My furore into the world of jealousy and envy came from an unlikely source – a lesson from a child. They had recently discovered the meaning of the two words at school and shared this with me; as although I have on many occasions interchangeably used both words to describe the same feeling, they are in fact quite distinct in their emphasis. My accidental teacher informed me of how jealousy is about feeling protective over something that is yours whereas envy is about desiring something that you do not possess.

I think it’s interesting to unpack the two. One emotion is about protection and fiercely holding on, the other is expressed as an intense desire. When we look at it through this lens, it seems perfectly understandable and human to experience these emotions at various phases of our lives. There will be moments where it is absolutely essential to protect. There will be times when our desire leads us forward into action, and to achieve great things. But there will also be situations in which we have no logical rhyme or reason for feeling jealous or envious, and it is at these pivotal moments in which we can dig deeper into our psyche and understand what is going on for us. Emotions can be a great communicative tool and insight into our thoughts and experiences. They can usher us into greater connection, slow us down so that we pause and reassess, or shift us into new directions. So upon receiving communication from within, we can then decide what next to do.

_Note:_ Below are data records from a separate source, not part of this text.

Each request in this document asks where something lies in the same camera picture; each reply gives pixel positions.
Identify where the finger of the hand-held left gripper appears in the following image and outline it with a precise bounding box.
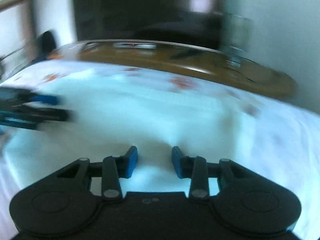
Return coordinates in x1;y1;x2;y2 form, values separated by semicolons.
15;91;62;107
0;107;75;131

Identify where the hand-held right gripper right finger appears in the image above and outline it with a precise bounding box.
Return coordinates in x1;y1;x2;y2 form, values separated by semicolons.
172;146;253;201

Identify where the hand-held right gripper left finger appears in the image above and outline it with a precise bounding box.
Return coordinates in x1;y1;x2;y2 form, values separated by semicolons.
56;146;139;202

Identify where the white knitted sweater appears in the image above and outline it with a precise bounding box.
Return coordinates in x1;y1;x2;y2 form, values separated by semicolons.
4;80;258;198

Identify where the black chair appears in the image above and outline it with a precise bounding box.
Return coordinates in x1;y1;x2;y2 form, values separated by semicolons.
35;30;57;62

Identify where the wooden television stand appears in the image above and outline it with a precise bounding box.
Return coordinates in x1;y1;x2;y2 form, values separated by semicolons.
47;39;298;98

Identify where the floral bed sheet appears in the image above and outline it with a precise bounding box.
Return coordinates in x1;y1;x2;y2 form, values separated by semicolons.
0;60;320;239

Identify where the silver set-top box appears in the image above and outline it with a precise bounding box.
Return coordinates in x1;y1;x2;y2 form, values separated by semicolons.
113;42;157;50

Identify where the large black television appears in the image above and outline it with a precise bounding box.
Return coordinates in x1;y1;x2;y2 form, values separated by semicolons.
71;0;224;50

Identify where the light wooden frame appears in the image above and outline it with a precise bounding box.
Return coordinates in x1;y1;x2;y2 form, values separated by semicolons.
0;0;35;63

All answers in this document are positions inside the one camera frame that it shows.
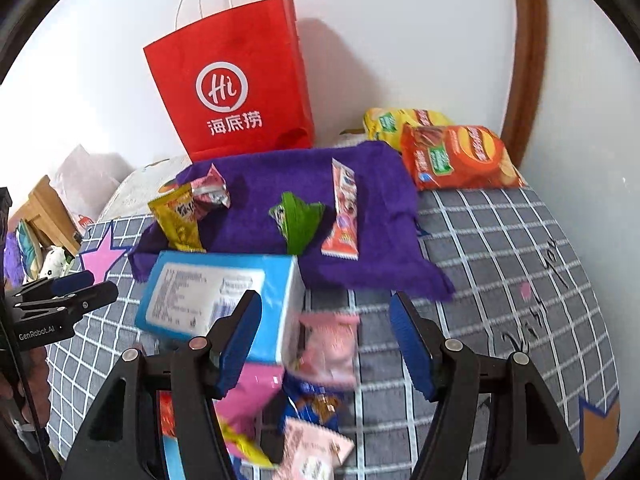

We can tally the information in front of us with rationale and reasoning, before taking appropriate action.

Here are some prompt questions to guide your reflections on your experiences of jealousy and/or envy:

Is there really a threat here of losing something I hold dear? And what are the consequences of this loss?

What does it mean for something or someone to be mine?

Why am I desiring this specific outcome/situation/relationship? What meaning does it hold for me?

How can I positively move towards the direction of my longing in a way that still shows content for where I’m at right now?

These are all questions I’m posing to myself as I grapple with the ordinary human emotions of jealousy and envy. Let’s take the stigma out of it and see it for what it really is – useful information about our current state of mind and a guide for when we’re feeling stuck.